Höfler hatte sich in den Kopf gesetzt, Solar-Energie nachhaltig zu nützen und auf fossile Brennstoffe gänzlich zu verzichten. Geplant, getan. Eine großzügig angelegte Solar-Anlage mit speziellen Kollektoren war die Basis, außergewöhnliche Isolierungen dann der nächste Schritt. Weil sich dieser Karl Harry Höfler aber mit einer gut funktionierenden Heizung und einer perfekten Warmwasser-Aufbereitung nicht zufrieden geben wollte, wurden Energiespeicher in den Gartenboden verlegt und damit die Basis für einen paradiesischen Sonnengarten geschaffen. „Ich bin stolz darauf, dass wir dank spezieller Technologien sogar an Wintertagen bei diffusem Licht genügend Energie bewerkstelligen können“, so Höfler. „Dank LED-Beleuchtung wird das Ganze auch bei Nacht zur Pracht.“
Mehr als 70 Prozent des jährlichen Energiebedarfs bezieht der pfiffige Hausherr mittlerweile aus Solar-Energie – und ganz nebenbei bietet der Garten zu allen vier Jahreszeiten einen unvergesslichen Eindruck. Mit typisch heimischen Pflanzen, aber auch exotischen Gewächsen, die dieses subtropische Ambiente zum Leben brauchen und augenscheinlich genießen. „Vom über hundert Jahre alten Olivenbaum, über Kakteen und Zitrusbäume bis hin zum eigenen Bambus-Hain haben wir hier alles“, schwärmt Karl Höfler. Und kann berechtigterweise gar nicht damit aufhören. „Also, diesen Affenschwanzbaum sollten Sie sich anschauen, natürlich auch den Wasserfall, die Riesensteinsäule, die Teiche mit Regenbogen- und Lachsforellen und unsere prächtigen Bananenbäume.“ Kein Wunder, wer hätte nicht gerne seine eigenen Freiland-Bananen? Noch dazu in einer Gegend, in der auch Schnee und Eis zum klassischen Winter-Feeling gehören.
Dass dieses Paradies dermaßen üppig erstrahlt, daran ist auch Höflers Schwägerin Maria – eine Meisterin der Gartengestaltung – maßgeblich beteiligt gewesen.
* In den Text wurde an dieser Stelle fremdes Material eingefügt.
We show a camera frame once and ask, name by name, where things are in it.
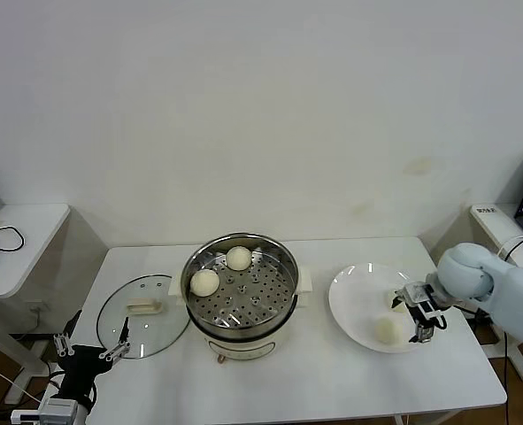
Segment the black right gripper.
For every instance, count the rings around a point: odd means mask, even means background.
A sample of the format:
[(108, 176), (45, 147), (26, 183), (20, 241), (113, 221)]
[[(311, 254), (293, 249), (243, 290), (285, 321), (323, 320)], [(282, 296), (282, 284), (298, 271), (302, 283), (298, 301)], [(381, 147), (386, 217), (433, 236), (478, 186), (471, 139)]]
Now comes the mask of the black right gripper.
[(393, 290), (390, 308), (392, 310), (409, 311), (414, 324), (414, 335), (410, 343), (423, 344), (429, 342), (435, 329), (435, 323), (420, 310), (426, 312), (444, 311), (447, 309), (447, 292), (438, 280), (437, 274), (428, 274), (423, 282), (411, 282), (403, 288)]

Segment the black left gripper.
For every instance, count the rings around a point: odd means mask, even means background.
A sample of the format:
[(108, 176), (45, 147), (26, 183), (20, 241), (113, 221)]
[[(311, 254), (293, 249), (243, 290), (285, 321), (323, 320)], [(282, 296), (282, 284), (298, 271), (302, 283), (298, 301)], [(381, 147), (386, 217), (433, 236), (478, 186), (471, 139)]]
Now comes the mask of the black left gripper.
[(53, 335), (57, 355), (64, 357), (59, 360), (59, 366), (64, 372), (59, 397), (76, 401), (86, 401), (95, 385), (95, 379), (111, 370), (110, 361), (122, 358), (130, 350), (128, 317), (124, 319), (118, 342), (111, 349), (86, 345), (73, 347), (71, 337), (81, 313), (82, 310), (78, 310), (64, 329)]
Ihr haben es die Besucher zu danken, dass es in Sparberegg auch köstliche Maracuja, Kräuter, Gewürze, Zitronen, Orangen, Granatäpfel und Feigen gibt. Nicht zu vergessen die Naschzeile, „Omas Kuddelmuddelgarten“, ein Klettersteig mit Rund-um-Blick bis nach Ungarn und – etwas für Romantiker: Das lauschige „Liebesnest“.